◆ HOW TO COMPLETE THIS TASK ◆
What you return must match the material exactly, with every line present.

◆ PROVIDED MATERIAL ◆

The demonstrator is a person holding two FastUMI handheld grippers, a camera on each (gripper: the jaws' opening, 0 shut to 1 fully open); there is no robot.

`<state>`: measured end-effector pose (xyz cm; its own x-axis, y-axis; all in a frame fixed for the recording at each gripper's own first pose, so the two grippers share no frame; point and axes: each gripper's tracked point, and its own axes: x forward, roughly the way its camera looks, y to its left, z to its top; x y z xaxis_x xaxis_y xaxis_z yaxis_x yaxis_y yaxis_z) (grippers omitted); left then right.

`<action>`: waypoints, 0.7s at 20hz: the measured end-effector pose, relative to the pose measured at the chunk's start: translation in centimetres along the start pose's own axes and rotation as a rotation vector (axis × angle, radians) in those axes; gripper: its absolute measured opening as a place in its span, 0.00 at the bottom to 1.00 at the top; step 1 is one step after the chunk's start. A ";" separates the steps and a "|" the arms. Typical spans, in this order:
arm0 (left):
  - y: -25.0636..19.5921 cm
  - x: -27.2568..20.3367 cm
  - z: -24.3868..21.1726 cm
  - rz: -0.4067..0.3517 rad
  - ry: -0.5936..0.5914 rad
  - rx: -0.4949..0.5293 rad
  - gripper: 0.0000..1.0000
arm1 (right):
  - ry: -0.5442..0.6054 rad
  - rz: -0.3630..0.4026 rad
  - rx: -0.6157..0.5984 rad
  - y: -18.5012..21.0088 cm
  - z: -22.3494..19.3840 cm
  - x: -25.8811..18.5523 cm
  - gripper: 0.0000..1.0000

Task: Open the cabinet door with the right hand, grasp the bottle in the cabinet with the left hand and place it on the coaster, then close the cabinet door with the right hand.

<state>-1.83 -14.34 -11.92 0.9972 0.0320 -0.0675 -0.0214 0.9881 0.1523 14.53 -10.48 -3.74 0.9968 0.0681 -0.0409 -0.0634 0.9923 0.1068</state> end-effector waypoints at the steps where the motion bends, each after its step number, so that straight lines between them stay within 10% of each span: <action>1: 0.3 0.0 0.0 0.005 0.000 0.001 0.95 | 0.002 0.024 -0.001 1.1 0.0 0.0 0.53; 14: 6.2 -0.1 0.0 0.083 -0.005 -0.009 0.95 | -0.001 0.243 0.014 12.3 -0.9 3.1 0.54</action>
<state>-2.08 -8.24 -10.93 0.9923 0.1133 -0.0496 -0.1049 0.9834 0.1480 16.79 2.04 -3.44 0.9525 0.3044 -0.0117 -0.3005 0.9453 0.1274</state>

◆ SOLVED PROBLEM ◆
The demonstrator is a person holding two FastUMI handheld grippers, a camera on each (gripper: the jaws' opening, 0 shut to 1 fully open); there is no robot.

`<state>`: measured end-effector pose (xyz cm; its own x-axis, y-axis; all in a frame fixed for the recording at each gripper's own first pose, so the two grippers share no frame; point and axes: each gripper's tracked point, and its own axes: x forward, roughly the way its camera looks, y to its left, z to its top; x y z xaxis_x xaxis_y xaxis_z yaxis_x yaxis_y yaxis_z) (grippers omitted); left then right.

`<action>`: waypoints, 0.7s at 20hz: the measured end-effector pose, relative to the pose measured at the chunk's start: translation in centimetres along the start pose's own axes and rotation as a rotation vector (axis × angle, radians) in those axes; gripper: its absolute measured opening as a place in its span, 0.00 at the bottom to 1.00 at the top; step 1 is one step after the chunk's start. A ";" separates the steps and a "|" the arms. Typical spans, in this order:
arm0 (left):
  - y: -25.0636..19.5921 cm
  - x: -27.2568..20.3367 cm
  - z: -24.3868..21.1726 cm
  - rz: -0.4067..0.3517 rad
  - ry: -0.5936..0.5914 rad
  - rx: -0.4949..0.5293 rad
  - gripper: 0.0000..1.0000
arm1 (right):
  - ry: -0.5442..0.6054 rad
  - rz: -0.3630..0.4026 rad
  - rx: -0.6157..0.5984 rad
  - y: -18.5012..21.0088 cm
  - z: -22.3494..19.3840 cm
  - x: -25.8811..18.5523 cm
  - gripper: 0.0000..1.0000

Task: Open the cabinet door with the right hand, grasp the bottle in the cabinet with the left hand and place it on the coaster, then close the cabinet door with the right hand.

<state>-1.83 -14.34 -11.92 0.9972 0.0320 -0.0675 -0.0214 0.9881 0.1523 14.53 -10.48 -3.74 0.9968 0.0681 -0.0409 -0.0634 0.9923 0.1068</state> end-effector waypoints at the steps where the motion bends, each after its step number, so that straight lines between them stay within 10% of each span: <action>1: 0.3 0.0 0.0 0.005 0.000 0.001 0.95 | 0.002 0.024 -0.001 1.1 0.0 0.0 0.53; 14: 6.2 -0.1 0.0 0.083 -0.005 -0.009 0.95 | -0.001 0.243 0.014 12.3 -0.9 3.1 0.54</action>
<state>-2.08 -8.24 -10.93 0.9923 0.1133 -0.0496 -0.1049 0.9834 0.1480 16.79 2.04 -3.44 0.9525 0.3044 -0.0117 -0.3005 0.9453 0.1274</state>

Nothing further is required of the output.